Whose depravity? I wondered. Dierdre’s or Peg’s?
“The thing is,” Uncle Ned said in a loud voice, “if that’s Dierdre here, and that’s Peg in there, we’ll have to move her from that coffin. That’s the family coffin, by the way.”
* * *
While I stood at the wall telephone, waiting for the outdated transatlantic system to kick in, an entire regimen of reawakened ideas alerted me to the fact I, too, was still alive. All the things I’d never done and wanted to looked at me from my own impending mortality. I’d been so happy in there, working. I called my mother and alerted Zinnie to make sure she was sitting down, there’d been a terrible mistake, Dierdre wasn’t dead at all. I was relieved and disappointed not to have to talk to my mother, who slept. Wait ’til she heard this! Zinnie would have her call me back the next day when she’d pulled herself together, she said, stunned herself. I hung up. Out the little window the drizzle had stopped and moonlight shined the leaves. I looked into the swimmy hallway mirror, picked up the phone and asked the operator to connect me, please, to the New Cork Hotel.
* * *
“Mr. Temple Fortune?” the front desk girl took a long time shuffling through her messages. “I believe he’s left for Baltimore.”
“Oh. Oh, okay, thanks.” I might have known. I leave America and he goes there. Well, if that wasn’t a sign I should leave him alone, I didn’t know what was. Never mind. What would I have said? “Ever since we worked together on that job five years ago in Germany, I cannot achieve romantic satisfaction without conjuring up the lust in your eyes?” What if he didn’t remember me? No. He would have remembered me. Unhappily, a little bit guiltily, I put the phone down. Didn’t I have enough going on without needing to run off chasing the unfulfilled past? I peered at the wall. Jenny Rose had hand-painted vertical stripes of maroon on the greenish yellow background. It must have taken her weeks. One way to put obsessive-compulsion to good use. I was just about to walk through the door when I realized it wasn’t a door at all but a tromp l’oeil, a picture so real it seemed actually to be what it portrayed. I stopped. A curious pounding sound made me stay still and listen. A chill went right through me. I switched off the desk light and laid my ear against the Turkish stripe. It was coming from outside. Lifting the gauzy curtain from its pristine hanging space, I was expecting a car jimmied up or a tire thief at the very least but there on the other side of the window, on the pearly gray stones, was the two-headed horse, plugging away.

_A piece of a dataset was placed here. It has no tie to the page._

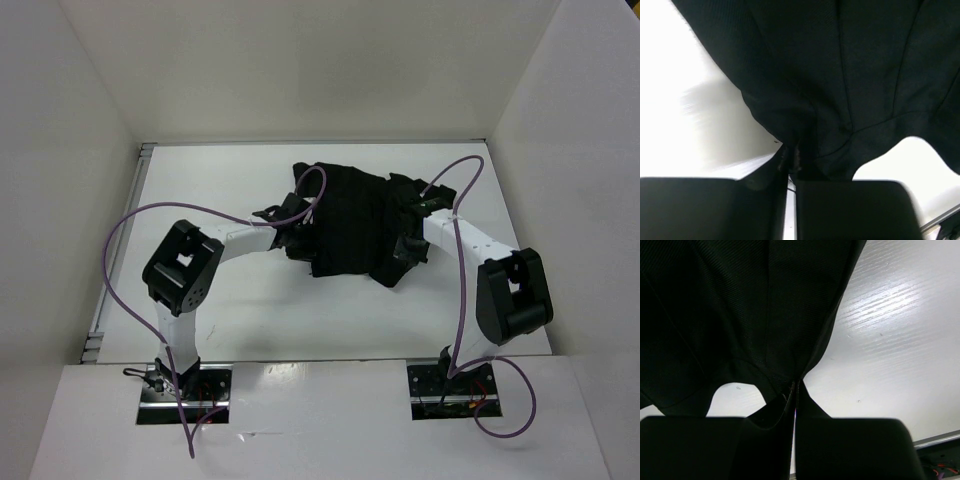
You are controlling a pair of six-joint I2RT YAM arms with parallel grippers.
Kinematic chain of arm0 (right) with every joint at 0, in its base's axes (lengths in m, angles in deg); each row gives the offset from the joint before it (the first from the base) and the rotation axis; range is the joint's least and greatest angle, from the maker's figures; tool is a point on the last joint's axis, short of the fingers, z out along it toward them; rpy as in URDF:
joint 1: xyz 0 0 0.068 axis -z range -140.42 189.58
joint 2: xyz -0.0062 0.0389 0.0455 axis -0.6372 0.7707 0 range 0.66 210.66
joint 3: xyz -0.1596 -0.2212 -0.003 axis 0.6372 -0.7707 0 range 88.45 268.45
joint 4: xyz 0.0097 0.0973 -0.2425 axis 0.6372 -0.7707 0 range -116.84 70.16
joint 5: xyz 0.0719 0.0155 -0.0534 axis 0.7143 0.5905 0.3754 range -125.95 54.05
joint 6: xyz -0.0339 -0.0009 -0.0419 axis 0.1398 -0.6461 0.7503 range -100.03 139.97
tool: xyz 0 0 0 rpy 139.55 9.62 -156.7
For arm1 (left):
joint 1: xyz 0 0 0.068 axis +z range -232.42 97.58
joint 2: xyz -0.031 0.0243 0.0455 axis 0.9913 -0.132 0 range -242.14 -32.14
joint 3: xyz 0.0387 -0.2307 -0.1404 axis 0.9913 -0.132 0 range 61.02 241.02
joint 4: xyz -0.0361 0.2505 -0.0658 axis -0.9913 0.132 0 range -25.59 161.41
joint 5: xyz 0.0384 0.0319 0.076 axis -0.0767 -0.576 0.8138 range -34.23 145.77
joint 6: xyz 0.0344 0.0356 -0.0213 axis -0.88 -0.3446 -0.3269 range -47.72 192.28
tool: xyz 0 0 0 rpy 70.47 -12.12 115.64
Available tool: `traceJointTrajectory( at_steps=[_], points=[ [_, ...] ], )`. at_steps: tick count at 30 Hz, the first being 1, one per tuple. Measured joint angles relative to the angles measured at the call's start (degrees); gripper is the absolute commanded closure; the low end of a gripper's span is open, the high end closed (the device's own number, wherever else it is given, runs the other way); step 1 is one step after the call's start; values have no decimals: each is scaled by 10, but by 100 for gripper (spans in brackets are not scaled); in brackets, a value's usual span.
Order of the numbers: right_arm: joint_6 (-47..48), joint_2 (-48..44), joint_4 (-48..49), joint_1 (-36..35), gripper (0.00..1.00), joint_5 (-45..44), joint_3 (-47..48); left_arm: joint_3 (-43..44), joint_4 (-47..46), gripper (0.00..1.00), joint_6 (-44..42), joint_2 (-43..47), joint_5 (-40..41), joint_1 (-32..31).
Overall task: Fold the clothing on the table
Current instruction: Fold the skirt
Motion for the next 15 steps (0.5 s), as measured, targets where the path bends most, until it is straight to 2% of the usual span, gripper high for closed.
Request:
traceJointTrajectory(
  at_steps=[1,7,11,15],
  points=[
    [0,0,0,0,100,0,0,3,-1,100,2,-3,2,-5],
    [4,-6,-1,4,100,-3,1,24,8,100,1,-13,14,-22],
    [14,-19,-14,13,100,-1,27,47,74,100,-17,2,42,-17],
    [40,-40,-22,49,100,15,96,103,152,100,-45,50,55,21]
  ],
)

The front appeared to be Bernadette. It was Bernadette. Then sprightly Murphy. They were having it off in the same direction. Her neat jersey skirt was up around her waist. She looked more intent than involved. He went about it savagely. I dropped the curtain down. My heels thudded on the cold parquet floor and I lifted my neck as I walked the long way back.
There was the buzz of excitement going on by the coffin. I went back in to see Jenny Rose surrounded by a crowd, and who, if she hadn’t shown enough sorrow before, was doing it now, weeping in Dierdre’s heavy arms. Dierdre gasped and wept as well. They melded together in a tragic embrace before the remains of the poor uninvited Peg. I stood at the doorway, watching this intimate yet public scene of resurrection and a cascade of fatigue took hold of me. I retreated, overwhelmed, to bed.